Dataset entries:
Segment Open
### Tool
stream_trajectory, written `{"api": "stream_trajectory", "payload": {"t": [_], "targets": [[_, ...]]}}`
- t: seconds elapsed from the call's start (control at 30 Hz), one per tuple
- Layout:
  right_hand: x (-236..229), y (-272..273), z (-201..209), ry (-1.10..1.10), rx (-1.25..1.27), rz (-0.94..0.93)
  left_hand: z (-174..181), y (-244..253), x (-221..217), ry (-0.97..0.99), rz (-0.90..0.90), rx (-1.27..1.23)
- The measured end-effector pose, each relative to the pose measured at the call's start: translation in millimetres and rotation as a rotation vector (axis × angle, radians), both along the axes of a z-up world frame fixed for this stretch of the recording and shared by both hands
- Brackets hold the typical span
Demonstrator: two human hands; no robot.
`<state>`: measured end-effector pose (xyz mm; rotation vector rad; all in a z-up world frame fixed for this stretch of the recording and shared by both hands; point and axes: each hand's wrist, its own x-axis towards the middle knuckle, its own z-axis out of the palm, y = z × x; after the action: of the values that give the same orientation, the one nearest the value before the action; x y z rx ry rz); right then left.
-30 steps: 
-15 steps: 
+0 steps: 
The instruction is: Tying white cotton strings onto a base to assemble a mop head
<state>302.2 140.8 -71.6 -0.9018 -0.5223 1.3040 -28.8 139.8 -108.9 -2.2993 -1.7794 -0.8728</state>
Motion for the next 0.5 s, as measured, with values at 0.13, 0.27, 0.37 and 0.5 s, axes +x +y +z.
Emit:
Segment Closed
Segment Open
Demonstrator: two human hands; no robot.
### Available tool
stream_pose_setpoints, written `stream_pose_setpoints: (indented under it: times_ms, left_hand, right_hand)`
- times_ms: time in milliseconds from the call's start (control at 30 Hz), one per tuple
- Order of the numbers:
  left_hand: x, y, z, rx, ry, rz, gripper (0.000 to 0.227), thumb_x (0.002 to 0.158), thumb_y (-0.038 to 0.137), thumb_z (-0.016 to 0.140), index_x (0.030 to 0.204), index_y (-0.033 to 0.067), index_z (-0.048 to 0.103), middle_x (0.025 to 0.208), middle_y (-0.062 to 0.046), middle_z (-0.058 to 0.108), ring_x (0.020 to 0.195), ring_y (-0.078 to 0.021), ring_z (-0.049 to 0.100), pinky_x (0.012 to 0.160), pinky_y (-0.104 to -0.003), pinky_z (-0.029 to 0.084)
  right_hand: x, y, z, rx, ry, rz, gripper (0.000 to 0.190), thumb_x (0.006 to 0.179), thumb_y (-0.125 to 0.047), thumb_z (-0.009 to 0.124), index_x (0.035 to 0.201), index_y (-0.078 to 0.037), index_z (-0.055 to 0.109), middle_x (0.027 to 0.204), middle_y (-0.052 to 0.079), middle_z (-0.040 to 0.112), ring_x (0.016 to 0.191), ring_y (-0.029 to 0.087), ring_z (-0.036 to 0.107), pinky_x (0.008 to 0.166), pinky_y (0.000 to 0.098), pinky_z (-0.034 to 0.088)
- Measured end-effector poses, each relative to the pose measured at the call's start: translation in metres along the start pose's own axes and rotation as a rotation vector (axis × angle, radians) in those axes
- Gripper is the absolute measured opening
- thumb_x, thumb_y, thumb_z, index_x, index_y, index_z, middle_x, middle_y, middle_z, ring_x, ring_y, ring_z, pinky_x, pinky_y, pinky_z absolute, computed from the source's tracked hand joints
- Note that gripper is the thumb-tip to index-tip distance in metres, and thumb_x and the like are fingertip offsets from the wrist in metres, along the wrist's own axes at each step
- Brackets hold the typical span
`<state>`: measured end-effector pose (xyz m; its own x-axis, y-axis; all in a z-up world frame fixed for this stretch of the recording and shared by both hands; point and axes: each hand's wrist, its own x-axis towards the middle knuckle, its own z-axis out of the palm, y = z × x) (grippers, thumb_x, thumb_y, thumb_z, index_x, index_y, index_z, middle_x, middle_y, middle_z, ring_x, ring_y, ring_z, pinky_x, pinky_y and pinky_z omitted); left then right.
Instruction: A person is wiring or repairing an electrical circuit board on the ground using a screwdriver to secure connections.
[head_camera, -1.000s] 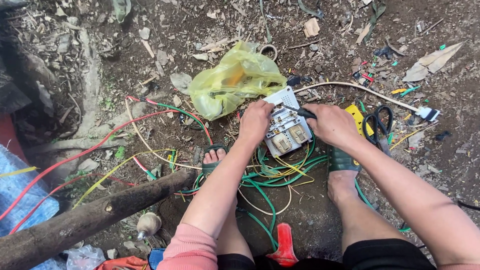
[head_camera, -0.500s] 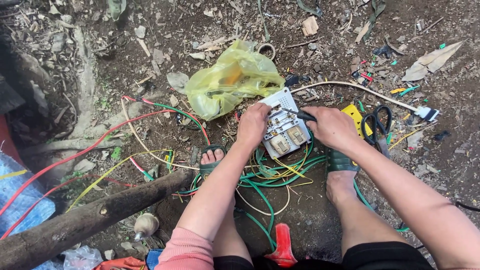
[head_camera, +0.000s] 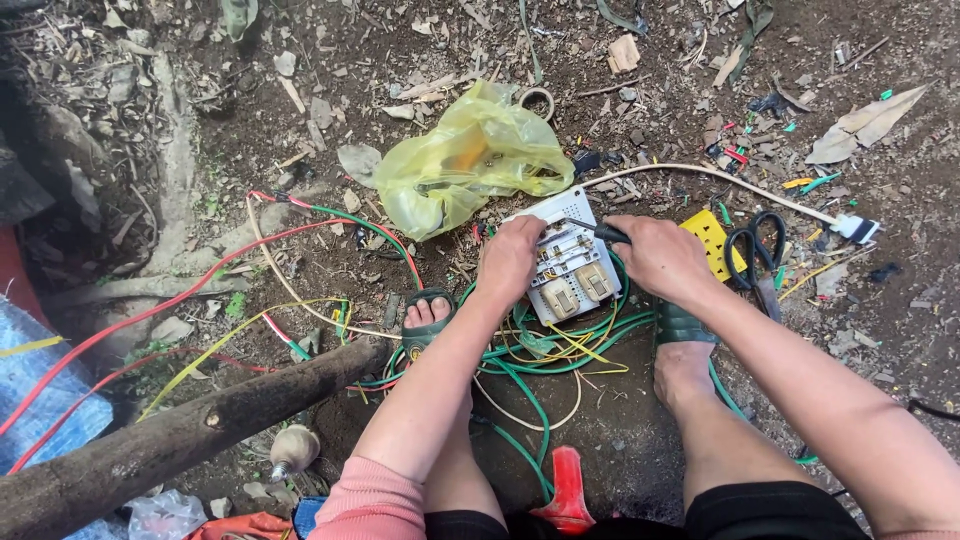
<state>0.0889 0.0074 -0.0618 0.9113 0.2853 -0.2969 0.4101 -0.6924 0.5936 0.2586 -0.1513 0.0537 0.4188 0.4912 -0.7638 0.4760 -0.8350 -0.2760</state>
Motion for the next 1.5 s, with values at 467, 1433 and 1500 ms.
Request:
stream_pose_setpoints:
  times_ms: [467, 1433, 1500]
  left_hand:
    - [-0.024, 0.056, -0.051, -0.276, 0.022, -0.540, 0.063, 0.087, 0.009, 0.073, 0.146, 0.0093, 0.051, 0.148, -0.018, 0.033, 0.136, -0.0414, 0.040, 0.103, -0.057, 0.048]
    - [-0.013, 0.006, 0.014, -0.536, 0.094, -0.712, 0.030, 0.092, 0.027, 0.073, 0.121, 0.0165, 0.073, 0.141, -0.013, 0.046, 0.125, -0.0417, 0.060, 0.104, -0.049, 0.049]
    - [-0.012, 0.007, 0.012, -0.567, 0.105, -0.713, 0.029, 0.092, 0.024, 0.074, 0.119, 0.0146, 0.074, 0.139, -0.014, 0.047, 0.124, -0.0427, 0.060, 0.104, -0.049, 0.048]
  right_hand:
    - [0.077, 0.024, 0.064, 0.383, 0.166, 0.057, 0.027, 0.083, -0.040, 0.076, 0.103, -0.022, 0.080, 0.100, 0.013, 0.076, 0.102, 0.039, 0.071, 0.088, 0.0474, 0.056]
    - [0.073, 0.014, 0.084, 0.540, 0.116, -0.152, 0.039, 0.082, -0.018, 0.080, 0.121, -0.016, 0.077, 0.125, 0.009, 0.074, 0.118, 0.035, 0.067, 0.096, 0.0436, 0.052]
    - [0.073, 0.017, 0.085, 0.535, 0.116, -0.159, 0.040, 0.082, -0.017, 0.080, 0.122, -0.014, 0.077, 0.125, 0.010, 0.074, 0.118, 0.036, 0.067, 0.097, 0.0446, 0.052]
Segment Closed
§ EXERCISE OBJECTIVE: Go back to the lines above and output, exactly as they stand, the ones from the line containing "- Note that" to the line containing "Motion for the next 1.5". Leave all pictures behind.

§ EXPECTED ANSWER:
- Note that gripper is the thumb-tip to index-tip distance in metres, and thumb_x and the like are fingertip offsets from the wrist in metres, along the wrist's own axes at each step
- Brackets hold the typical span
`<state>`: measured end-effector pose (xyz m; its own x-axis, y-axis; all in a z-up world frame fixed for this stretch of the recording and shared by both hands; point and axes: each hand's wrist, its own x-axis towards the middle knuckle, its own z-axis out of the palm, y = z × x) (grippers, thumb_x, thumb_y, thumb_z, index_x, index_y, index_z, middle_x, middle_y, middle_z, ring_x, ring_y, ring_z, pinky_x, pinky_y and pinky_z omitted); left then right.
Instruction: A person is wiring or repairing an electrical circuit board on the ground using a screwdriver to secure connections.
[head_camera, -1.000s] 
[head_camera, -0.500s] 
[head_camera, +0.000s] 
<state>0.0889 0.0074 -0.0618 0.9113 0.2853 -0.2969 0.4101 -0.6924 0.5936 0.2586 -0.1513 0.0537 0.4188 0.4912 -0.7638 0.4760 -0.8350 -0.2760</state>
Motion for the next 1.5 s, with values at 467, 1433 and 1500 ms.

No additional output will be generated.